> **Task instructions**
Tally the lines below that contain the word "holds". Only the total should be given.

> **Extracted entries**
------------

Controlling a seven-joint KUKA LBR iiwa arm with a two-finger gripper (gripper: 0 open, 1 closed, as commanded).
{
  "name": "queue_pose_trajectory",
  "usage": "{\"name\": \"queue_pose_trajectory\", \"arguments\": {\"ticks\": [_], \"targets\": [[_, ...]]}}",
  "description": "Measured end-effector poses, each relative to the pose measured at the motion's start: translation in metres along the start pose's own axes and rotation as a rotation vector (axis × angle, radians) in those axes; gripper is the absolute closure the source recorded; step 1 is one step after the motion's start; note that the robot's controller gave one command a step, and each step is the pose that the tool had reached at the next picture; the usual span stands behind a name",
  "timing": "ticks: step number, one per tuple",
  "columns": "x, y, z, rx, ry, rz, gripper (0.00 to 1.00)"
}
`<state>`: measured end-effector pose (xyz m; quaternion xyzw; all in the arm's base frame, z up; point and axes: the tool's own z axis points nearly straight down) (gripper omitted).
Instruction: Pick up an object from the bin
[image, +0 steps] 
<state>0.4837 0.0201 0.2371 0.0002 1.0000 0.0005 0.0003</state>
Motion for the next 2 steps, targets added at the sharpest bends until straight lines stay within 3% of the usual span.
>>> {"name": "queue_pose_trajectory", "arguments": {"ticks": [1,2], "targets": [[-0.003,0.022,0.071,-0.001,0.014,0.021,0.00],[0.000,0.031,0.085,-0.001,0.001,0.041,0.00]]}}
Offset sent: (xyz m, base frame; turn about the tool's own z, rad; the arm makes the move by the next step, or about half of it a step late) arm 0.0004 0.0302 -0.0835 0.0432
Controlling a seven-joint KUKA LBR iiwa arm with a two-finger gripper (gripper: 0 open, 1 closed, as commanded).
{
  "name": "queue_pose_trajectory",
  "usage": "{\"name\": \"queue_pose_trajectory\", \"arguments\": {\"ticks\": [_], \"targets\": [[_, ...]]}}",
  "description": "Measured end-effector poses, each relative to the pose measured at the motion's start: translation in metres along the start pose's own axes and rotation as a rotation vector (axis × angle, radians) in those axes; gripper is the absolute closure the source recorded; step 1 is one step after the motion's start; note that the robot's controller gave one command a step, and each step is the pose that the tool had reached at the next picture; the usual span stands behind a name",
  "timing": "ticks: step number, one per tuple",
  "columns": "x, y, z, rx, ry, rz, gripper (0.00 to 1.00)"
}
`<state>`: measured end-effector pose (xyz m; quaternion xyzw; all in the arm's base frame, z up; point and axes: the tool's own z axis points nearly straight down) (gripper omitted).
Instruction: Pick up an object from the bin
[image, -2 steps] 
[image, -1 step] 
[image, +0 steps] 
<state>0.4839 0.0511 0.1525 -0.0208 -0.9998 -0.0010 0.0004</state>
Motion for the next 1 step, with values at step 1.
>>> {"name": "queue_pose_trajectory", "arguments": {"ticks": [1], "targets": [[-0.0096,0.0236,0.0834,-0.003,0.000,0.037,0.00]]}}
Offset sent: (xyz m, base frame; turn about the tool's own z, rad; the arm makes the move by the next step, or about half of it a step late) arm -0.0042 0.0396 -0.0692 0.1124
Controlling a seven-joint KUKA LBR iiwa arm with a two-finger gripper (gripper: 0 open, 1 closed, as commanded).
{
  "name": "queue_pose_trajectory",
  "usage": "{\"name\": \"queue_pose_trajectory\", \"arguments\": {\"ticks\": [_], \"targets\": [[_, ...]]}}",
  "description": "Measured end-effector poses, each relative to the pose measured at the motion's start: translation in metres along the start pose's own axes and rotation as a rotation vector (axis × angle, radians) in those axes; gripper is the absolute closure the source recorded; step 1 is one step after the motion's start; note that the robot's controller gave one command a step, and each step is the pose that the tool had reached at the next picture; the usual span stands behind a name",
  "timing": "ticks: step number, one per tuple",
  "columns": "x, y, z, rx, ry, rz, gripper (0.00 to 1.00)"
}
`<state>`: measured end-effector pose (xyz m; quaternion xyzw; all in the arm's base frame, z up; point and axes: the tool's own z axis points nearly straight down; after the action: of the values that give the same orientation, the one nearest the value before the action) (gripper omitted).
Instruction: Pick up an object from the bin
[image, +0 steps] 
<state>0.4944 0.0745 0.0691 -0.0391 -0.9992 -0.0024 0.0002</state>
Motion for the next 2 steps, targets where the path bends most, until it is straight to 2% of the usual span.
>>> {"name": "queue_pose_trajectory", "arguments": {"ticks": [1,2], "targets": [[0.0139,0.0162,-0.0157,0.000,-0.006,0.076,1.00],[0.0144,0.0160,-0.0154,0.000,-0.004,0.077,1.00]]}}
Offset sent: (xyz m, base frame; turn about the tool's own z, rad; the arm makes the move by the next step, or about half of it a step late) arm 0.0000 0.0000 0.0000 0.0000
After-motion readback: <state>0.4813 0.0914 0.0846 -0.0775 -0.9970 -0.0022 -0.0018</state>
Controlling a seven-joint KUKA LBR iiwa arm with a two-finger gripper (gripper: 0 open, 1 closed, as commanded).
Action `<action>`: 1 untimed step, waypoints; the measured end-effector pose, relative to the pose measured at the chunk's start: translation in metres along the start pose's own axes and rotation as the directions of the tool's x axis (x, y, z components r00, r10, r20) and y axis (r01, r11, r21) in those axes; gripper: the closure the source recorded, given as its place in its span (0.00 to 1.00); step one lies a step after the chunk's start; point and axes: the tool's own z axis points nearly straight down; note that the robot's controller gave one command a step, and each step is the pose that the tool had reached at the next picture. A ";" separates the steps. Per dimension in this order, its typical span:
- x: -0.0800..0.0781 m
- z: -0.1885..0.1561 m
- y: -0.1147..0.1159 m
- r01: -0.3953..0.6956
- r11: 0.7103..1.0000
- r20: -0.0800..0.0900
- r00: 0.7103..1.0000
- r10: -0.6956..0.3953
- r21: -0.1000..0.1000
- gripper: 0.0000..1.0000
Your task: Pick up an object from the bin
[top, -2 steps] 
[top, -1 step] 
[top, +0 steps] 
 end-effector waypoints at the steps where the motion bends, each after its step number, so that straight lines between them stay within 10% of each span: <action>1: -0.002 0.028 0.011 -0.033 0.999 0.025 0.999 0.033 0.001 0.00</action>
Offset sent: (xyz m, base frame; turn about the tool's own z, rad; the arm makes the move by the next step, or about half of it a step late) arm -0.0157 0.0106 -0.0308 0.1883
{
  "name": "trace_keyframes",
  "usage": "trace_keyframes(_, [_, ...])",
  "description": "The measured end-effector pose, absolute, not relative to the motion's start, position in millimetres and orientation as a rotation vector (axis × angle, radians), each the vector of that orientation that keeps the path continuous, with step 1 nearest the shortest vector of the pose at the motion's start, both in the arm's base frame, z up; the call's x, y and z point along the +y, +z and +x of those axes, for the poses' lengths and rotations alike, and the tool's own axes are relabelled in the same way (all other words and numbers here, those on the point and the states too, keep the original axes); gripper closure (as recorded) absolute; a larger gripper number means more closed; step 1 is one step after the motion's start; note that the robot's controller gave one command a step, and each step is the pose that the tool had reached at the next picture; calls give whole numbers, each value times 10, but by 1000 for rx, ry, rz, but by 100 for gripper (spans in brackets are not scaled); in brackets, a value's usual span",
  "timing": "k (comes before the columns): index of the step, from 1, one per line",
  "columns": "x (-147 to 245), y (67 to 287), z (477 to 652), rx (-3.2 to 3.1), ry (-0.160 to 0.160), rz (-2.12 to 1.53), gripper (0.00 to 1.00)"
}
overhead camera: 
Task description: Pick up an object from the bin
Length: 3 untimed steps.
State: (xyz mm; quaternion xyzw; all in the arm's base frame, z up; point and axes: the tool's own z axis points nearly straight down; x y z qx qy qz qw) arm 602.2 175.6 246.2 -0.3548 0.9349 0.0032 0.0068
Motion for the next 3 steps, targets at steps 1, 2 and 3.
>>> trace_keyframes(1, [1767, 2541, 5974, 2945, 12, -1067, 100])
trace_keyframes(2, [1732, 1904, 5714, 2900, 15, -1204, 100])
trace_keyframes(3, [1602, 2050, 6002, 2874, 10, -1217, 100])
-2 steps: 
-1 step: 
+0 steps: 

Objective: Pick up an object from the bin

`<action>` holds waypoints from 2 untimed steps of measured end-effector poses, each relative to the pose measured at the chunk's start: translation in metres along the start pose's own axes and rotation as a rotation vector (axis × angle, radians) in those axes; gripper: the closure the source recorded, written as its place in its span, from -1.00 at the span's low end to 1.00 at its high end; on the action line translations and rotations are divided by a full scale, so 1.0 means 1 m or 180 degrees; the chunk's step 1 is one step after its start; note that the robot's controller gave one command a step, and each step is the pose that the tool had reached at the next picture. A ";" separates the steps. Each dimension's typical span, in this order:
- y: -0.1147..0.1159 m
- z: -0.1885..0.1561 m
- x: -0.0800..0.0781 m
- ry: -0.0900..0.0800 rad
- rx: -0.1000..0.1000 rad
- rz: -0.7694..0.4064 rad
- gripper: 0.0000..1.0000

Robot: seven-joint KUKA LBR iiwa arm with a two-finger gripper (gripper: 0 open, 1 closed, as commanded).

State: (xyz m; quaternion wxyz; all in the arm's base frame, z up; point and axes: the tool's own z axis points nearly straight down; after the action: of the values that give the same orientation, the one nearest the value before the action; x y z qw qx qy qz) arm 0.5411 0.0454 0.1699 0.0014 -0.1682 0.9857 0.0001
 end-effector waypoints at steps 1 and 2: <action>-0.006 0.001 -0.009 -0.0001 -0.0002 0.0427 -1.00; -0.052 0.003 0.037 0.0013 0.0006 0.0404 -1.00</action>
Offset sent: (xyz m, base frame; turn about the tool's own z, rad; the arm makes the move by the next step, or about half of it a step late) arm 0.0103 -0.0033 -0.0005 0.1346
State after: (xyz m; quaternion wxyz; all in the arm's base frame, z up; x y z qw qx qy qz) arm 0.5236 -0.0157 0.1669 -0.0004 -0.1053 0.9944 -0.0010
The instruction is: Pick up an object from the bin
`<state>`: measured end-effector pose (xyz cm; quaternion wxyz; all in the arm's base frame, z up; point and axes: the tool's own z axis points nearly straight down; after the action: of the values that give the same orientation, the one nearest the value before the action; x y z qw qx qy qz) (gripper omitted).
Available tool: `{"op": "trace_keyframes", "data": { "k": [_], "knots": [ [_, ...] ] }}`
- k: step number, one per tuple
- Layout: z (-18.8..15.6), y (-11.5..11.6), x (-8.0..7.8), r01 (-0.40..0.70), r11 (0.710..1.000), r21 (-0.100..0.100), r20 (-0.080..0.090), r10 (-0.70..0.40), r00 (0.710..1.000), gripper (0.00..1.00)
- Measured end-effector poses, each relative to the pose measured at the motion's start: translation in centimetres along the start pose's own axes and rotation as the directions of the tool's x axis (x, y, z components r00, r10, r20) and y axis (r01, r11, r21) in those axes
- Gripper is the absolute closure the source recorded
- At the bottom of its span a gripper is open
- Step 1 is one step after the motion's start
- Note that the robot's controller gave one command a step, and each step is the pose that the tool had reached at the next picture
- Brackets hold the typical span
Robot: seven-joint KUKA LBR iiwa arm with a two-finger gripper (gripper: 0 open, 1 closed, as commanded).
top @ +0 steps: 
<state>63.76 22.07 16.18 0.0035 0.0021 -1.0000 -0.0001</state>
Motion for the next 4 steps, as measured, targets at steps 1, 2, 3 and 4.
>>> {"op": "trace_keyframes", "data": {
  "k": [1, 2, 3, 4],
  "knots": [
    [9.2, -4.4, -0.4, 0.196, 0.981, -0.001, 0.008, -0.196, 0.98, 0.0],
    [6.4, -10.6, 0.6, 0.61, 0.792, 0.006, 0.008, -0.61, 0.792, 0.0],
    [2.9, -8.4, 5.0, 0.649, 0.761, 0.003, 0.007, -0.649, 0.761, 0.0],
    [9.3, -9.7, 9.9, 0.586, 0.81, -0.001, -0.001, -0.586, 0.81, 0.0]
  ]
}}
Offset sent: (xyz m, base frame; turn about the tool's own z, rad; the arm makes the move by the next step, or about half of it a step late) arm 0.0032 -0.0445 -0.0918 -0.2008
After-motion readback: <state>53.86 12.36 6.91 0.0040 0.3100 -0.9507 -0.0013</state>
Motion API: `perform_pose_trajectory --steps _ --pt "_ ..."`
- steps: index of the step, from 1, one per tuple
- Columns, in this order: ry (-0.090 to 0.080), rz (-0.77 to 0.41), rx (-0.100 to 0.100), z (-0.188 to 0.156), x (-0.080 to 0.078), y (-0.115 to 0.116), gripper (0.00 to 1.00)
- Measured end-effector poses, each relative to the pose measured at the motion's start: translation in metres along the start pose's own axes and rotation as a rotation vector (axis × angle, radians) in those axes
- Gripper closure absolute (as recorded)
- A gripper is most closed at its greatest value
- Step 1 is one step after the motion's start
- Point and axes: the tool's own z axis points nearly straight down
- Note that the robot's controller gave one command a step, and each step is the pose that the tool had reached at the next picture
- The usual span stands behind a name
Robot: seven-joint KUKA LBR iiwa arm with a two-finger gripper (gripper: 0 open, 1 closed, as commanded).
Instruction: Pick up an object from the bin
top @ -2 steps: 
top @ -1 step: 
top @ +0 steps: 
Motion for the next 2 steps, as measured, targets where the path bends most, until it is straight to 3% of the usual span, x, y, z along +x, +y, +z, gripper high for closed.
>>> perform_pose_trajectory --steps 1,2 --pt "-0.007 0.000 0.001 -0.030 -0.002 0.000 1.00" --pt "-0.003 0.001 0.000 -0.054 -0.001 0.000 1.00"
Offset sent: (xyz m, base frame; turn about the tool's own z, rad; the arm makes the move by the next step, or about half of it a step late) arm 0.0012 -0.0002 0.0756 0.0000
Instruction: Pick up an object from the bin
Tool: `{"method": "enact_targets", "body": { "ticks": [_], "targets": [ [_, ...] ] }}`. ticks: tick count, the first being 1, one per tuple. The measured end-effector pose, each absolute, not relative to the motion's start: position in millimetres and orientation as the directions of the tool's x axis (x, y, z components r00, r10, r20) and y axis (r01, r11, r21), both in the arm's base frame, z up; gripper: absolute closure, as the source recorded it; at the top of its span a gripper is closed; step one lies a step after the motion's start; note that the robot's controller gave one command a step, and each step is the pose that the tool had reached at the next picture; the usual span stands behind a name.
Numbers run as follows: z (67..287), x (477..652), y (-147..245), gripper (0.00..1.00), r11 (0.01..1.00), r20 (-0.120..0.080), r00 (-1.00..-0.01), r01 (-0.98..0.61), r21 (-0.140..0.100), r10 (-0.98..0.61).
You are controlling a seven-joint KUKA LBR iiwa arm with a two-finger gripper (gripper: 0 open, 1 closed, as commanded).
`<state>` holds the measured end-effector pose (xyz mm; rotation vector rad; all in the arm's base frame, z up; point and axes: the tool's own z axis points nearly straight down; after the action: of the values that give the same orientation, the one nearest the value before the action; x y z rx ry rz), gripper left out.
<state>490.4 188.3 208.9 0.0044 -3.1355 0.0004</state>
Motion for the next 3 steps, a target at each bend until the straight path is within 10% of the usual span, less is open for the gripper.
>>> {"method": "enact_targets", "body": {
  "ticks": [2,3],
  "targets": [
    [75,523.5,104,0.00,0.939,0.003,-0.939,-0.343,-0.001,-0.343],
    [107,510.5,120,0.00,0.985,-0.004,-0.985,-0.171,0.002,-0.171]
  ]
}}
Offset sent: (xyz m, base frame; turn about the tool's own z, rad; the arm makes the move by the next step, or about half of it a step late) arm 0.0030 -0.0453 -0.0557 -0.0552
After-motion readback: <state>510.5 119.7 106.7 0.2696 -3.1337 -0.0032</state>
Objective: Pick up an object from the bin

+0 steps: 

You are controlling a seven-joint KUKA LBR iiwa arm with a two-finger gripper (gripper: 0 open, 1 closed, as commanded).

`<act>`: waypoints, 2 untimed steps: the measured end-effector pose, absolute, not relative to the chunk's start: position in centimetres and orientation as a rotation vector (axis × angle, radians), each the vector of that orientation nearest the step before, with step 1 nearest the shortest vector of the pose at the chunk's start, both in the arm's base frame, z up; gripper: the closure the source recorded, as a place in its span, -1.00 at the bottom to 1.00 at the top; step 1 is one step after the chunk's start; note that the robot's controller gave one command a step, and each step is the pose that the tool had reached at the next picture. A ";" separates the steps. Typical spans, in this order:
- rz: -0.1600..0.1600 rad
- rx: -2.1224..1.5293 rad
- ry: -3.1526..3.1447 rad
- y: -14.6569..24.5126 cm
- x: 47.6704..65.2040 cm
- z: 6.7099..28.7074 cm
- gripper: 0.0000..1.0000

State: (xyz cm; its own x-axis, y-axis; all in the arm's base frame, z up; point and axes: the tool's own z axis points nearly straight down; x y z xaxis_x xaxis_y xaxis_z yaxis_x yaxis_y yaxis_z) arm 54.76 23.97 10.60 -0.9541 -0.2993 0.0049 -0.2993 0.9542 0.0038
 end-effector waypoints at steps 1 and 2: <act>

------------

> **Expected answer**
2